Tenure and academic deadwood

Nikolaos Nikolioudakis1, Athanassios C. Tsikliras2, Stylianos Somarakis1, Konstantinos I. Stergiou1,2,*

1Institute of Marine Biological Resources and Inland Waters, Hellenic Centre for Marine Research, Aghios Kosmas, 16777 Athens, Greece
2Department of Zoology, School of Biology, Aristotle University of Thessaloniki, UP Box 134, 541 24 Thessaloniki, Greece
*Corresponding author:

ABSTRACT: The introduction of market forces into higher education (i.e. marketization) in recent decades goes along with a sharp decline in tenured positions offered, accompanied by polemic voices against tenure. The main claim, that tenure reduces the productivity of senior faculty, has not been thoroughly tested, with existing scarce evidence being controversial.

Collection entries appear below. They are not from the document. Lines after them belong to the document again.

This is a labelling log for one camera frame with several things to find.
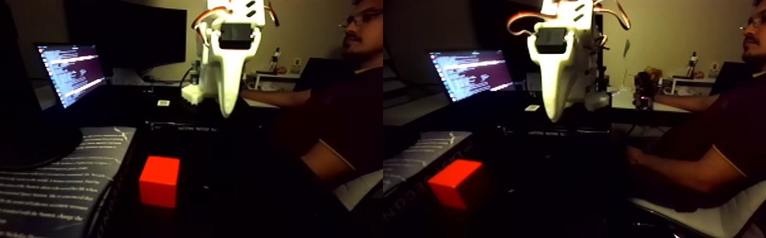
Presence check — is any red cube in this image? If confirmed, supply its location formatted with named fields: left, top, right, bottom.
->
left=138, top=155, right=181, bottom=209

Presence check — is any dark leader arm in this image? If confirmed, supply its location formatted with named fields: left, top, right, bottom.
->
left=633, top=66, right=660, bottom=111

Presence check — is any person's hand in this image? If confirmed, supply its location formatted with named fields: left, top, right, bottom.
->
left=647, top=91, right=669, bottom=110

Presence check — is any black wide monitor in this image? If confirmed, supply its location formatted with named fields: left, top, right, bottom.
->
left=66, top=0, right=188, bottom=73

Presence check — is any open laptop with lit screen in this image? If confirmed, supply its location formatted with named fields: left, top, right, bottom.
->
left=35, top=43, right=109, bottom=110

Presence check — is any black book with white text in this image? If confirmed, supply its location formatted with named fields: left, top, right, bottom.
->
left=0, top=126, right=138, bottom=238

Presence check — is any white chair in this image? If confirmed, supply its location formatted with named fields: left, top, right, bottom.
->
left=629, top=166, right=766, bottom=238

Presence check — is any person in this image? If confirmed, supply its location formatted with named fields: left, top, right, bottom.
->
left=625, top=0, right=766, bottom=213

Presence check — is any orange white servo cable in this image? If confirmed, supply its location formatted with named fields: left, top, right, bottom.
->
left=191, top=6, right=230, bottom=30

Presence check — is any thin looped servo cable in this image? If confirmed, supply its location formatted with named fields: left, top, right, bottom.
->
left=263, top=0, right=280, bottom=28

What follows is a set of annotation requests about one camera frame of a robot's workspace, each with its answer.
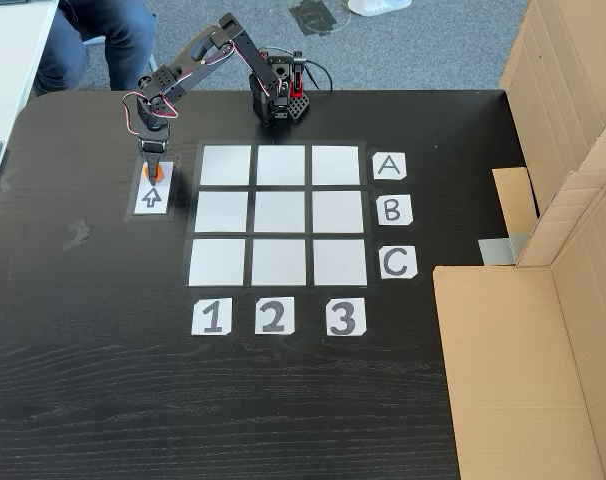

We tested this hypothesis by analyzing the number of publications of 2136 currently full professors of natural sciences, drawn from 123 universities distributed in 15 countries, during the period 1996 to 2014. Our results showed that long-term productivity of full professors increased, irrespectively of subject field, geographic area, and university rank. This suggests that tenure does not lead to motivation loss and academic deadwood. Our results have policy, academic, and ethical implications related to human resource management, academic freedom, and educational quality, and tenure polemicists should find an argument other than lowered post-tenure productivity to support their stand.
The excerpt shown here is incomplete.